Our case is further complicated by the presence of an arachnoid cyst and unilateral choanal atresia. These, we believe, reflect the predisposition among patients with major congenital malformations to a multitude of other anomalies.

Teratomas are neoplasms containing all three germinal layers. In the head and neck, they arise from the embryonic tissue that breaks off or fails to migrate to its normal destination and is then subjected to defective regional influences. Teratomas are readily visible on CT or MR images and can be identified by the presence of fat and calcification (Fig 1).

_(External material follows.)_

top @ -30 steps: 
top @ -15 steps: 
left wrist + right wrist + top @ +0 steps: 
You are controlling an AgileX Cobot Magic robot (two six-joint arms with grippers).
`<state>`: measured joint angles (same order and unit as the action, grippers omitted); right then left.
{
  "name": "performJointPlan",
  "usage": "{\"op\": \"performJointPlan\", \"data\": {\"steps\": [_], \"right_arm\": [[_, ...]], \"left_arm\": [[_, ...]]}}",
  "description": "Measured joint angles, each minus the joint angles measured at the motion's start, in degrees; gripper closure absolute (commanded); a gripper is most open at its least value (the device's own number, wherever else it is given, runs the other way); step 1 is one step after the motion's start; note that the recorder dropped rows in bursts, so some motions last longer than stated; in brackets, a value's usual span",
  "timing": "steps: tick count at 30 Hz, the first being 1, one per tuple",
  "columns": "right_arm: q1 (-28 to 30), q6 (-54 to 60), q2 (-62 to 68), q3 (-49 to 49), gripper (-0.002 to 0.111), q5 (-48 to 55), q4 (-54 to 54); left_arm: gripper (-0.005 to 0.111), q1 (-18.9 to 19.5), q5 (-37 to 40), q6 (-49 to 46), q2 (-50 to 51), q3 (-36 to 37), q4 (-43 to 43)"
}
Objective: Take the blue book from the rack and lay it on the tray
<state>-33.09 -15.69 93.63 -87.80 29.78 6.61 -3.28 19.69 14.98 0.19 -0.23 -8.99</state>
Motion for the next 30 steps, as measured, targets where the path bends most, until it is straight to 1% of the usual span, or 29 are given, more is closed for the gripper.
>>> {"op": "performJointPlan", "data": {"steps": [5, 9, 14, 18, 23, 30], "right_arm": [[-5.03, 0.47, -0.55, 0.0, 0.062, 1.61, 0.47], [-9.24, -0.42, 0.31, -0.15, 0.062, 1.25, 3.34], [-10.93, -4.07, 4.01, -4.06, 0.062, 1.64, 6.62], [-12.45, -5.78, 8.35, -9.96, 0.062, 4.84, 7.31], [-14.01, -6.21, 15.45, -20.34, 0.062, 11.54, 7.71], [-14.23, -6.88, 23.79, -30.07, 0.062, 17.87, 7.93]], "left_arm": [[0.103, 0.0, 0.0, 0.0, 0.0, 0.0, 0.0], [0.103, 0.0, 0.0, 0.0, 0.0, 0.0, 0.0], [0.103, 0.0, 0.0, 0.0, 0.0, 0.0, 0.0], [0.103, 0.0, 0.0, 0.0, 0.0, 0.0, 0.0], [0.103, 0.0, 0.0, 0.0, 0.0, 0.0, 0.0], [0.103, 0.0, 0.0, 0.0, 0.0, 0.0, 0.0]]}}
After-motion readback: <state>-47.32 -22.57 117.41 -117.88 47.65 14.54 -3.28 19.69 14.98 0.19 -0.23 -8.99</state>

The differential diagnosis of a suprasellar mass includes hypothalamic hamartomas and astrocytomas. In contrast to teratomas, hamartomas are nonneoplastic masses composed of parts derived from local tissue. Histologically, hypothalamic hamartomas resemble gray matter. These present in early childhood as well-defined, nonenhancing, suprasellar masses that are isointense to gray matter. Based on this case, we can suggest that there are no characteristic findings on MR or CT images for differentiating a heterotopic cerebellum from a hypothalamic hamartoma. Astrocytomas arising in the hypothalamic region have ill-defined outlines and show inhomogeneous enhancement.

Conclusion

We report a case of a suprasellar mass of heterotopic cerebellar tissue with an associated nasopharyngeal teratoma, both of which, we believe, originated in pleuripotent stem cells detached during embryogenesis.